Por poner un ejemplo fácil de comprender, una bala de pistola no pesa más allá de unas decenas de gramos, como mucho, pero a la velocidad con la que sale disparada penetra en cualquier material como si alguien pusiese cientos o miles de kilogramos sobre ella para hacerla romper el blanco. Aquel trozo de poliuretano estaba lanzado a una velocidad parecida a la de algunas balas de cañón y pesaba casi un kilogramo.

Con toda probabilidad eso fue suficiente para hacer un agujero considerable que días después, en la reentrada, dejase penetrar el calor en el ala con la energía de un gigantesco soplete y por fusión de los materiales, o explosión de los amortiguadores y mecanismos hidráulicos del tren de aterrizaje, fuese la causa de una rotura de la propia ala y de la catástrofe subsiguiente.

Desde entonces, los transbordadores espaciales realizaron después del despegue una minuciosa inspección de las losetas con una cámara teledirigida que mira la panza del orbitador, pero habrían seguido sin poder hacer nada (útil) si hubiesen descubierto que estaban deterioradas o desaparecidas, porque seguía sin haber una vía de escape y, con cada nueva administración tratando de bajar los impuestos y mantener los gastos militares, cada vez se cancelaban más y más programas de desarrollo. Era como esas personas que tienen la tensión alta y se la miden todas las semanas pero no hacen nada por bajarla.

Era como si los sucesores del Titanic hiciesen en cada viaje un censo minucioso de los pasajeros y los botes disponibles, pero no aumentasen el número de botes para que cupiesen todos los pasajeros.

Un epílogo curioso de esta catástrofe: en las semanas siguientes se recopiló todo el material que se pudo encontrar por los miles de kilómetros cuadrados en los que se esparcieron los restos de la nave, y entre todo ello había varias cajas y contenedores que habían conservado la forma original con éxito diverso; entre ellas, se encontró el recipiente que contenía unos gusanos que se habían llevado a la órbita como parte de un experimento en el que estudiaban los efectos de ingravidez y radiación en sus tejidos. Los gusanos, después de una brutal frenada aerodinámica, después de estar a las temperaturas de la alta atmósfera y después de caer libremente desde decenas de kilómetros de altura, estaban vivos.

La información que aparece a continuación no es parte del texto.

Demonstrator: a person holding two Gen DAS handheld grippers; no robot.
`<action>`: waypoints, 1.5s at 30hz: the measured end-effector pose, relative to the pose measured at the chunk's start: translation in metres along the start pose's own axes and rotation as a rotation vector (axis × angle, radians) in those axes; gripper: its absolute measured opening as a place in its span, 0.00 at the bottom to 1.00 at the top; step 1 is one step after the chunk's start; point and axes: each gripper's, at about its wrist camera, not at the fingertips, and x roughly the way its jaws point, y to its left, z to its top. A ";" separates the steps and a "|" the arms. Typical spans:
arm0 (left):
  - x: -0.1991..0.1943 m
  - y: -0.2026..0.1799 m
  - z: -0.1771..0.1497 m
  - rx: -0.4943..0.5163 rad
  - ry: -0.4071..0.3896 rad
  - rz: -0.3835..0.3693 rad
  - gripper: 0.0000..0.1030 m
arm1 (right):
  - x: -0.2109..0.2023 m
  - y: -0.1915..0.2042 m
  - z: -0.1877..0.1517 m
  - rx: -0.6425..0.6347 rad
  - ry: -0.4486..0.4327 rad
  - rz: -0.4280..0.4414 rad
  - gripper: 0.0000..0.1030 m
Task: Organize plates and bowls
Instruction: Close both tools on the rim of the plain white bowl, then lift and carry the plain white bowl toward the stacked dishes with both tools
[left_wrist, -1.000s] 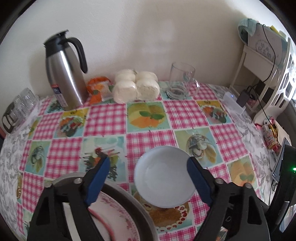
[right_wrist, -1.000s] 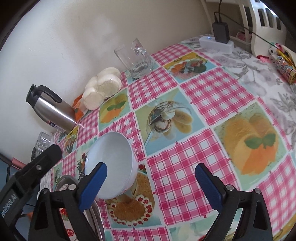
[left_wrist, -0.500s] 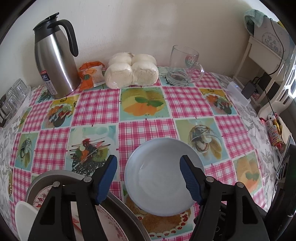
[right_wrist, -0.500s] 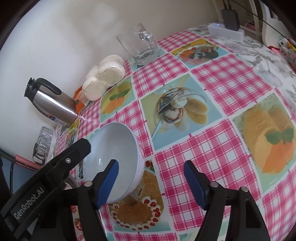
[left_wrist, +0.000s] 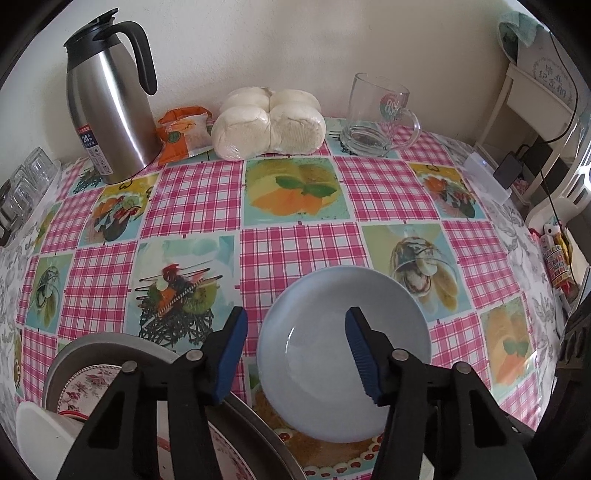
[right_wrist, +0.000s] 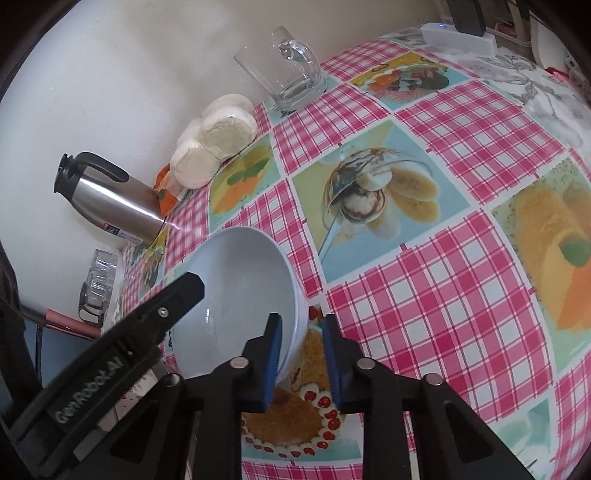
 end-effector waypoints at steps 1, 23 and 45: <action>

Por desgracia no fue así para los siete astronautas.

CHINA MISTERIOSA

En esos mismos años el programa espacial chino empezó a producir sus primeros resultados públicos, basados en tecnología propia porque ni norteamericanos ni soviéticos, rusos o europeos han colaborado con ellos de forma significativa, y con un secretismo tan severo que incluso hoy en día es difícil documentar ni siquiera sus accidentes.

Y los han tenido; han sido varios. En 1978, 1992, 1994, 1995 y 1996 al menos han tenido accidentes conocidos y con muchas víctimas, pero hasta ahora casi todas esas víctimas han sido debidas a la caída de los lanzadores sobre zonas habitadas de los alrededores en la fase del despegue. Poco más se puede decir aparte de que los chinos no han encontrado una zona de lanzamiento despoblada.

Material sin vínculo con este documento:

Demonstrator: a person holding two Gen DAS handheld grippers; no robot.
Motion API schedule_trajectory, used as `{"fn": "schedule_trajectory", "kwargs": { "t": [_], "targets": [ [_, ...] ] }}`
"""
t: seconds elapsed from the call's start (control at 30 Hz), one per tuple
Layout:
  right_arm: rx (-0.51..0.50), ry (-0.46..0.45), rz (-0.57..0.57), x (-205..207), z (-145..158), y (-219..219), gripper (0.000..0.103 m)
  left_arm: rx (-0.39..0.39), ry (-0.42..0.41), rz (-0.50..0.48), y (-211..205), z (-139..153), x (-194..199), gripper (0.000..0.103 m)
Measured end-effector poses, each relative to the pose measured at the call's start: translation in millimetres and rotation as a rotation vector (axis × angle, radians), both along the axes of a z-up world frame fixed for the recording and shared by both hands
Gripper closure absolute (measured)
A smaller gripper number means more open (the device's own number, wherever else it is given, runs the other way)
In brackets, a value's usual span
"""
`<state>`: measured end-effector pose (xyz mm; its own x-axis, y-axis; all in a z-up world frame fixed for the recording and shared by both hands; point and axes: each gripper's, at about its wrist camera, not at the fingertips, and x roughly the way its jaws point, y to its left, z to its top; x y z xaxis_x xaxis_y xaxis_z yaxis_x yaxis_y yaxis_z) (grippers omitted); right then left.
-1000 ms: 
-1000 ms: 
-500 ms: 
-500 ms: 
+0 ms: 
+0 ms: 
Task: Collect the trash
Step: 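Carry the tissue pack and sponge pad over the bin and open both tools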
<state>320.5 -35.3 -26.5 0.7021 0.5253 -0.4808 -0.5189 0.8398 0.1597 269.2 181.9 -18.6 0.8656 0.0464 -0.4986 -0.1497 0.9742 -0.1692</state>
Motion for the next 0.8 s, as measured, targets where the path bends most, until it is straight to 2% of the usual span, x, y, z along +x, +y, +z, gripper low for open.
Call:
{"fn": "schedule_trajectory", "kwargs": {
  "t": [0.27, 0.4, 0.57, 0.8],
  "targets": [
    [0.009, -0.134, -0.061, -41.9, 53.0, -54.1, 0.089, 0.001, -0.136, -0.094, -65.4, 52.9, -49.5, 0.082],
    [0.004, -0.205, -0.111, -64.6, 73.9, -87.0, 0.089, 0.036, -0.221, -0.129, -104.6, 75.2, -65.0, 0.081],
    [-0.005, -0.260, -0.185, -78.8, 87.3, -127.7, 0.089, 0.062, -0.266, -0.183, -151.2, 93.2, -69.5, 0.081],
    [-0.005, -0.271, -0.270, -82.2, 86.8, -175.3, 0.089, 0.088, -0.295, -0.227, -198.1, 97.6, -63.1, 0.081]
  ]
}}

El secretismo es tan feroz que incluso el accidente de 1995 parece que fue causado por un problema de conexión entre el satélite y el lanzador, problema que tenía su origen en que los responsables del lanzamiento no habían proporcionado a los fabricantes del satélite más que una información general de las características del lanzador porque el satélite era occidental.

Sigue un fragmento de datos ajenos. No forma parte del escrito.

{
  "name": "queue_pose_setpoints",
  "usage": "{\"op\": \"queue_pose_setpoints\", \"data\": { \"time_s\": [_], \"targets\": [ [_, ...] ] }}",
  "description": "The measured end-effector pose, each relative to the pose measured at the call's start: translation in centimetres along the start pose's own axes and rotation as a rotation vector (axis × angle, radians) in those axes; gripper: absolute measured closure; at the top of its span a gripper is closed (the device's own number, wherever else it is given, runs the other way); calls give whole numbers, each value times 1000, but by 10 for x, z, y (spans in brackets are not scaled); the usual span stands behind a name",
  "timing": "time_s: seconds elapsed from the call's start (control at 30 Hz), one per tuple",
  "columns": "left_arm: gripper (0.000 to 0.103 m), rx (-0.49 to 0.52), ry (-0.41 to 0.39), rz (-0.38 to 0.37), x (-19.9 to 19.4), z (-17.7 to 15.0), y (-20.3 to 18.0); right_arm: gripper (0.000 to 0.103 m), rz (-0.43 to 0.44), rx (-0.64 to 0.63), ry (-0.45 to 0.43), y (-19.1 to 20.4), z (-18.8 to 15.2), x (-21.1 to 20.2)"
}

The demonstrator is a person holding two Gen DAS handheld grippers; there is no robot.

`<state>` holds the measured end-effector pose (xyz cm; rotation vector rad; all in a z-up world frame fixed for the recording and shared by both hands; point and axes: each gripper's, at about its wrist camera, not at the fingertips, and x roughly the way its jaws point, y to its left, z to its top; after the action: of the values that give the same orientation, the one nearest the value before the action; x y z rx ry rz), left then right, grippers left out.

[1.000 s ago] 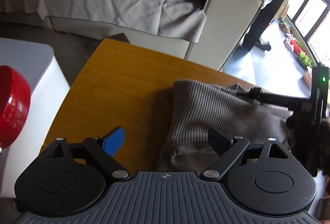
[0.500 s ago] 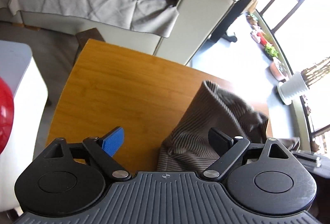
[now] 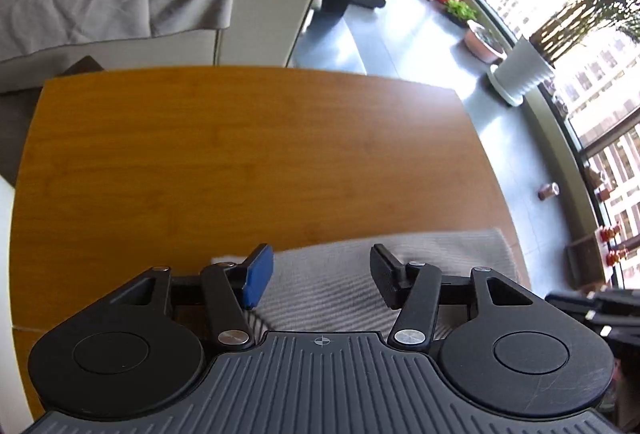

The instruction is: Fold clothes

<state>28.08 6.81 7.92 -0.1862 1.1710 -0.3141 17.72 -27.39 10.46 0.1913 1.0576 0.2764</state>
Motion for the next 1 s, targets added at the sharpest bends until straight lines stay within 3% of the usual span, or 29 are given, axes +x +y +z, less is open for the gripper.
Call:
{"op": "queue_pose_setpoints", "data": {
  "time_s": [0.07,0.13,0.17,0.23,0.33,0.4,0.47,0.6,0.67,0.73,0.83,1.0],
  "targets": [
    [47,14,39,38,7,-16,1,51,-19,40,-19,-12,10,1],
    [44,62,85,130,12,-32,0,39,-20,61,13,-19,14,17],
    [42,65,98,149,12,-36,2,39,-16,68,43,-22,13,28],
    [42,8,105,113,6,-42,11,39,-14,68,92,-23,7,49],
    [22,-141,111,35,0,-43,28,39,-8,53,144,-21,-3,71],
    [22,-173,117,33,7,-43,31,39,-3,57,167,-19,-8,80],
    [31,-175,133,20,19,-42,29,41,2,68,177,-17,-15,83],
    [45,-159,127,18,39,-30,27,57,-31,21,155,-9,-8,95],
    [49,-142,84,34,43,-9,32,67,-25,-55,130,-2,13,105],
    [52,-115,10,54,42,16,36,70,-28,-91,71,-1,43,113],
    [52,-103,-54,65,40,49,45,65,-24,-80,39,-9,81,127],
    [42,-152,3,46,45,50,54,50,4,-30,53,-19,91,138]
  ]
}}
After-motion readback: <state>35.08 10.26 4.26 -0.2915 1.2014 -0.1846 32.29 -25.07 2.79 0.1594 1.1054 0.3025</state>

Con esas prácticas se entiende que China, una potencia creciente en la economía mundial, no tenga un lugar equivalente en el mercado de lanzamientos de satélites comerciales y en el siglo XX sólo haya lanzado menos de treinta satélites comerciales no chinos (y en lo que va de XXI sigue sin levantar cabeza, para satisfacción de rusos, europeos y norteamericanos).